From what I have seen, within the BDSM community, and within individual scenes, consent, negotiation and mutual respect are seen as a standard and required part of sexual interactions, by men as well as women. Most male doms are aware of, and respect, the mutual dynamic in which the submissive holds real-life control over a scene, and are attentive to the needs and wishes of their partner. While there are a few exceptions, the subculture as a whole could teach many of the people involved in mainstream dating a few lessons.
And the mindfulness of social context which I have been arguing for? Within BDSM, women are able to discuss and negotiate their needs within a safe space, and that can only be a good start.
It is a personal matter for a woman to question and analyse her own sexuality, but it is, in my view, a highly desirable exploration. Awareness of the social context of personal desire is a part of defining oneself and, for feminists particularly, the questioning of self is a part of one’s political make up. It is often impossible to reach the ‘right answer’, but an increased awareness of the issues is hugely helpful in making choices.

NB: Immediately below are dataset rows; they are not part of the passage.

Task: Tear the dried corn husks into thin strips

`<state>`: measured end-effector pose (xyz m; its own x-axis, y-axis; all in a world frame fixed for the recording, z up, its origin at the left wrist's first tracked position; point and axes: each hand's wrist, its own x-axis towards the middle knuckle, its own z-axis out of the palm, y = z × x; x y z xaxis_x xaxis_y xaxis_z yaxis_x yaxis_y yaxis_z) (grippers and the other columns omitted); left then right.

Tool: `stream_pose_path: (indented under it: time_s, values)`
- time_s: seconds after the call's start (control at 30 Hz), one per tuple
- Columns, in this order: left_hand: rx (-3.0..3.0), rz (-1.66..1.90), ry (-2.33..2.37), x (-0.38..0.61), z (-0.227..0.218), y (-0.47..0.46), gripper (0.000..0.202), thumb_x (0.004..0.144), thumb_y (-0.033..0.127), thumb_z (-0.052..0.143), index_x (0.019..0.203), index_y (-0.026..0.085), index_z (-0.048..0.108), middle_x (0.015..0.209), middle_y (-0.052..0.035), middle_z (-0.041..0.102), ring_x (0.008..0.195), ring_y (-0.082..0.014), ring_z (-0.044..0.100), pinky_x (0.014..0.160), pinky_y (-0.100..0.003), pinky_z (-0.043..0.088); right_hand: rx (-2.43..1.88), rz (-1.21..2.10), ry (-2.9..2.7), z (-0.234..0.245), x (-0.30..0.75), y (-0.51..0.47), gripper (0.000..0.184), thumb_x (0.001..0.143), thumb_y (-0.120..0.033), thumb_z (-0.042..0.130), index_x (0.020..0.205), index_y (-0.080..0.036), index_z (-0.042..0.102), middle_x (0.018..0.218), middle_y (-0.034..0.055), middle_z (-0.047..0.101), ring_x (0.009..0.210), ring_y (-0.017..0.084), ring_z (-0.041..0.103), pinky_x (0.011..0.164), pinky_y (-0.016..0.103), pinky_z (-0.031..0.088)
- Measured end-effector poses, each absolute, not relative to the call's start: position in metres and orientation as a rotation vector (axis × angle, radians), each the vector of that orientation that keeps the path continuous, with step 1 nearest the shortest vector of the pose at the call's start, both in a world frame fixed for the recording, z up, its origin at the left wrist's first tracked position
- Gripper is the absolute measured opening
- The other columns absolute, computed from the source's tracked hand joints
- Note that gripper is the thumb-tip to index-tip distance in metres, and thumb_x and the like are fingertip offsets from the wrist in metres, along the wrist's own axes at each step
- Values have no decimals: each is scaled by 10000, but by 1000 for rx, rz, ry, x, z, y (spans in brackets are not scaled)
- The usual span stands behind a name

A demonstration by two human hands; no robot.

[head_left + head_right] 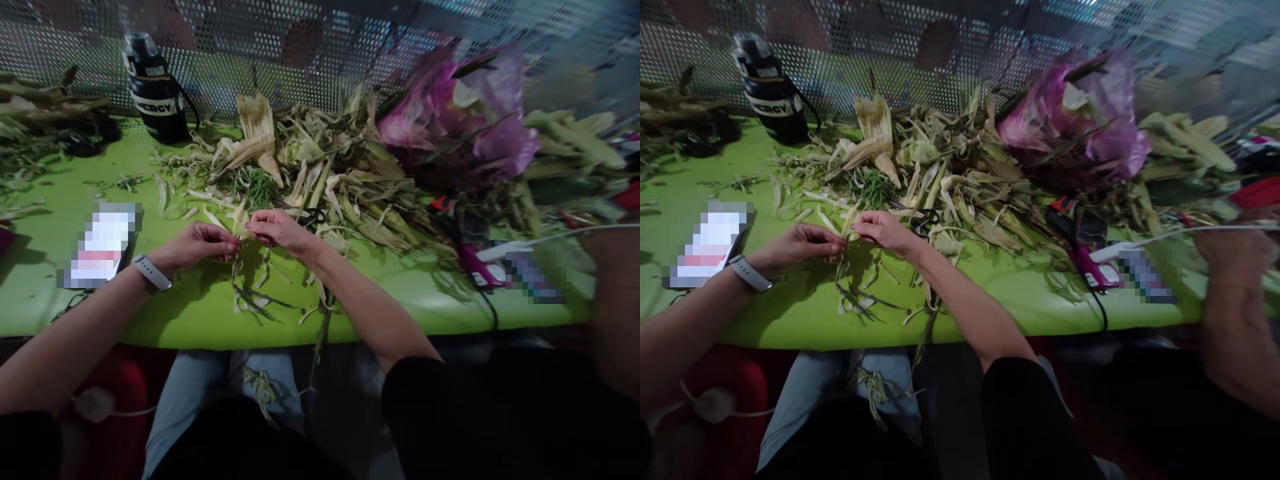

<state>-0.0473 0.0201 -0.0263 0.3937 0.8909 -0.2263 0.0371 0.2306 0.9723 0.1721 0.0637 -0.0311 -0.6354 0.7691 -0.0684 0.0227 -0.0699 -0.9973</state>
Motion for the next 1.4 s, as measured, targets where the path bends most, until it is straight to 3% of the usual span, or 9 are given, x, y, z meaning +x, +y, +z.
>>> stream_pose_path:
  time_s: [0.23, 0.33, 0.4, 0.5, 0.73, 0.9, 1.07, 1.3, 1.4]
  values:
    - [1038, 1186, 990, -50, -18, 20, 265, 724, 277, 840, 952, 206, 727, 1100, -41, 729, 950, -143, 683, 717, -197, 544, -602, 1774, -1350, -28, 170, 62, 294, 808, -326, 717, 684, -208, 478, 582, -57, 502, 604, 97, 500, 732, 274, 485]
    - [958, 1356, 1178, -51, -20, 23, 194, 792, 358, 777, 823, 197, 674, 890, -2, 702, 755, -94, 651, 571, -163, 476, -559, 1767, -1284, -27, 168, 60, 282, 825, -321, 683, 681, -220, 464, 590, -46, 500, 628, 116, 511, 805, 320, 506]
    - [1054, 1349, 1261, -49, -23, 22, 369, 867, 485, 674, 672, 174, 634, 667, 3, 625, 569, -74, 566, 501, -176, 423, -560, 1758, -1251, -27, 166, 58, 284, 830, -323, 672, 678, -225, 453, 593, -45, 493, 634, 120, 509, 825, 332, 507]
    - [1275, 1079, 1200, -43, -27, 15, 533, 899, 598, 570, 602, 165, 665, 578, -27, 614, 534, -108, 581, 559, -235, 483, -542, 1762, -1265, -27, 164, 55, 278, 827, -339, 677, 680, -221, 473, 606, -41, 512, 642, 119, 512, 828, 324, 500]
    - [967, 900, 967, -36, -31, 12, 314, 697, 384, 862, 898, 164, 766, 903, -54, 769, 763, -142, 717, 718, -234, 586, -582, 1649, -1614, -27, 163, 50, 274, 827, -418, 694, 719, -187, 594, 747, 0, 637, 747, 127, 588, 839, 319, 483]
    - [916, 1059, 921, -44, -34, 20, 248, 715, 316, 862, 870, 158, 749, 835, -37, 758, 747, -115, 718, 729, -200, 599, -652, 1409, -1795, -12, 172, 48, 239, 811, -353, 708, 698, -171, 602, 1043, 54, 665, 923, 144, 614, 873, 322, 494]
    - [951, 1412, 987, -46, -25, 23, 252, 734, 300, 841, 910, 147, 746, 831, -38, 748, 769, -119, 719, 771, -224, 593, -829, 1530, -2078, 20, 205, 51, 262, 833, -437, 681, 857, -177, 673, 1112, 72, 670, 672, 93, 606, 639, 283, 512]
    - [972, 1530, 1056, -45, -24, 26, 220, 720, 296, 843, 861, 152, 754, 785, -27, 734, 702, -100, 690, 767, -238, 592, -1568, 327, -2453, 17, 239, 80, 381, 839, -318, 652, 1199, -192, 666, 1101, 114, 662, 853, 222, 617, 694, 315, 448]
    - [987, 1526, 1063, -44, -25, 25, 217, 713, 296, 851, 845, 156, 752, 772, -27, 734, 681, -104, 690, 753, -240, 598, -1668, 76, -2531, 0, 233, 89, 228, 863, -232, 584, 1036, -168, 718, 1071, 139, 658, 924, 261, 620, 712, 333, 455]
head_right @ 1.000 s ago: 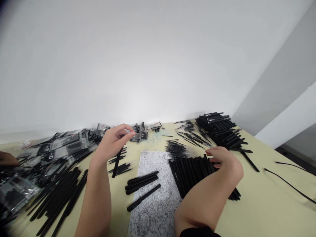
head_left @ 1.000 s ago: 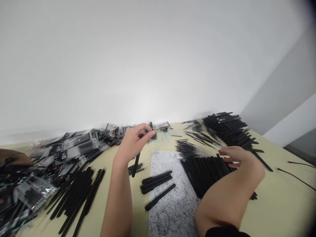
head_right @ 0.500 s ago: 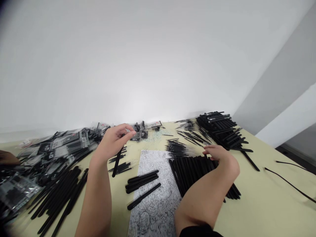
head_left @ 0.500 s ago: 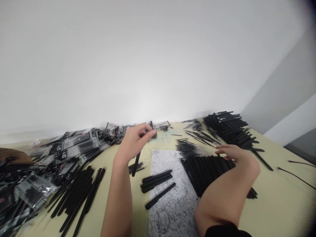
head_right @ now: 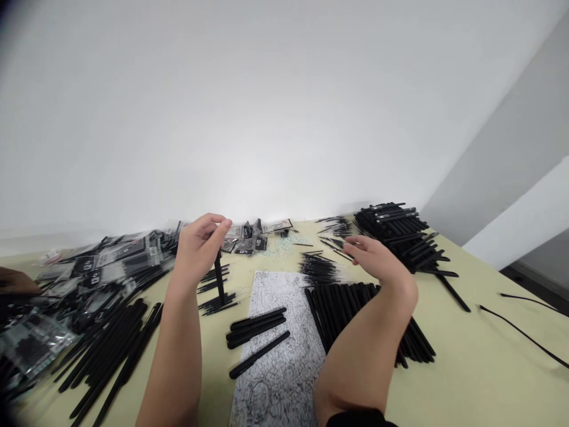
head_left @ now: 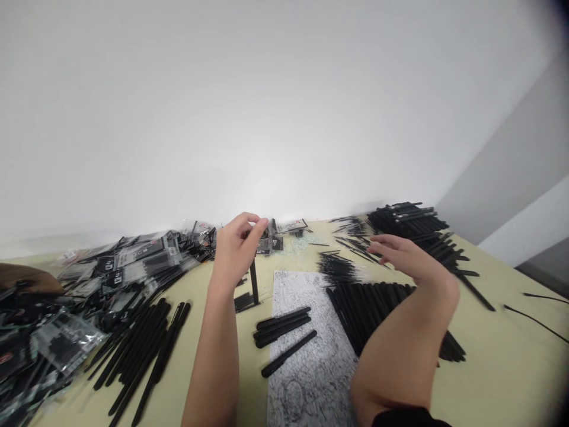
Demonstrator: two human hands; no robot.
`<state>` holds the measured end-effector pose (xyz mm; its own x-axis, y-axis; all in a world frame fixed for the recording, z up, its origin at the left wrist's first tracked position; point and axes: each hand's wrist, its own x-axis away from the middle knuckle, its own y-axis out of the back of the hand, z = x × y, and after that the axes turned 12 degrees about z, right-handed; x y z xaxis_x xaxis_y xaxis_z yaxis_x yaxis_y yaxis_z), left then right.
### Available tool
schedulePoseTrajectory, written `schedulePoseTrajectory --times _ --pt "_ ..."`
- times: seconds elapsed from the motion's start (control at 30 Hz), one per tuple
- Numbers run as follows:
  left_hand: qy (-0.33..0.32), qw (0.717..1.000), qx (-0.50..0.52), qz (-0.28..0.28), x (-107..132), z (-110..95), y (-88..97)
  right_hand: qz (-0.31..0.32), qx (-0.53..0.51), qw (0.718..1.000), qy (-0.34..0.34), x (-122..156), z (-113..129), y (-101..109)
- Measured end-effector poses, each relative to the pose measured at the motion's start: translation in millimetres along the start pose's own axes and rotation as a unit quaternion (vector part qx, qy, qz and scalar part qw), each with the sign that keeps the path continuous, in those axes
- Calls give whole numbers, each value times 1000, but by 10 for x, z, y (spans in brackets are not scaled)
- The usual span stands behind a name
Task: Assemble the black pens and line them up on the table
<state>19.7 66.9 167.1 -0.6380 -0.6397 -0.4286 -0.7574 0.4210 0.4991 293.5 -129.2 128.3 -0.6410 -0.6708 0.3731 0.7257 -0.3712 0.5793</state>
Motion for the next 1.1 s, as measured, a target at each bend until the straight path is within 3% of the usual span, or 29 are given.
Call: schedulePoseTrajectory --times 0.13,0.3,0.4,0.5,0.67,0.83,0.97,1.1 --pt "18 988 86 -130 -33 18 -31 94 79 975 184 199 579 -280" --pt "15 947 161 -279 -100 56 -93 249 156 896 334 310 1070 -759" --pt "12 920 191 -342 -159 104 -131 294 200 852 384 318 1213 -1016" --pt "19 904 219 -366 -205 156 -139 292 248 836 392 328 1274 -1149" --pt "28 928 214 -304 -200 212 -60 280 206 854 388 323 1242 -1056" --pt "-55 987 14 -152 -95 195 47 255 161 867 396 304 1164 -873" --pt "-125 986 -108 -19 -42 147 79 228 154 878 391 302 1104 -787" --pt "-144 981 -115 60 -35 128 82 212 93 891 391 301 1044 -712"
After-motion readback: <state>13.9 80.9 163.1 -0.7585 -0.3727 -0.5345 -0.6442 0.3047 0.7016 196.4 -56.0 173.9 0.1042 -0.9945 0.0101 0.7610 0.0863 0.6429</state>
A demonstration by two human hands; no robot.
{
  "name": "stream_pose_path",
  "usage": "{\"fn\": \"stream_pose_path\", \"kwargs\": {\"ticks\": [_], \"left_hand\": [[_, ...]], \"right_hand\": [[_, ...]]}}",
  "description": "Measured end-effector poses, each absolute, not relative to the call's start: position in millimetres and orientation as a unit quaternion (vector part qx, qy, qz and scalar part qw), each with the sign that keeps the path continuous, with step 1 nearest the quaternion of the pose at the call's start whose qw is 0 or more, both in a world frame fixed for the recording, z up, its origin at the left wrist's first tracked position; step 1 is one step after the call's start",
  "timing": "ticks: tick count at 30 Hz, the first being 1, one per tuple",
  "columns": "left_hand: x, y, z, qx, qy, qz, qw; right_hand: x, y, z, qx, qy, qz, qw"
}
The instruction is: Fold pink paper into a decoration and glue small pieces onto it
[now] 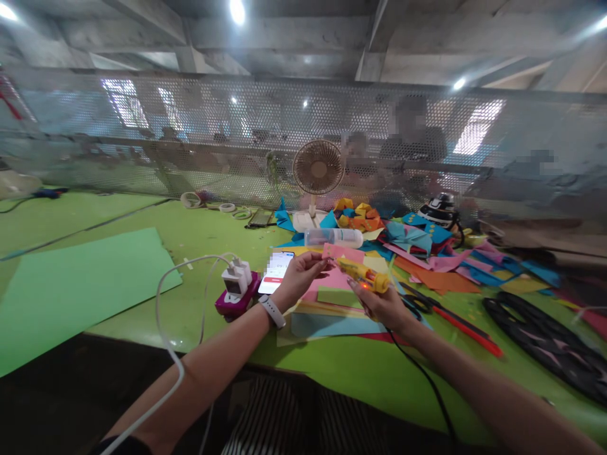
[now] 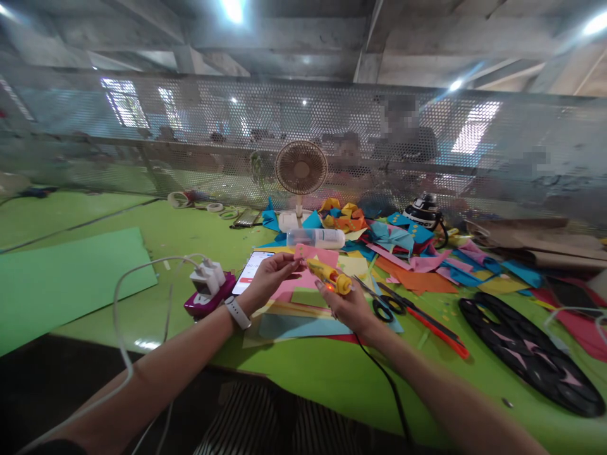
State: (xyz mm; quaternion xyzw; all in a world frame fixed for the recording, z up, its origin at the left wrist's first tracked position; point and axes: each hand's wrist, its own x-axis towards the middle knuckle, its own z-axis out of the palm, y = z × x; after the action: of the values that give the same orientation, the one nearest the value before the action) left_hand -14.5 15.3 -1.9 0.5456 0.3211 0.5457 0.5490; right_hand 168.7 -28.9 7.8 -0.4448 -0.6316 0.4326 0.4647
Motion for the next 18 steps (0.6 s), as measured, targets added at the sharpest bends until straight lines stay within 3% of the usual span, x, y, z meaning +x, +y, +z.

And this is where I must leave the debate and ask my reader to take up the question for herself. Having, I hope, made it clear what BDSM is and is not about, I will return to my first point, and say that feminism is not a prescriptive school of thought. No movement so diverse and discursive could be. On issues of grey areas, of personal tastes and desires, of the strengths and weaknesses and compromises and choices of women – feminism does not prescribe. It is not a feminist’s business to tell people to think like her, only to tell them to think.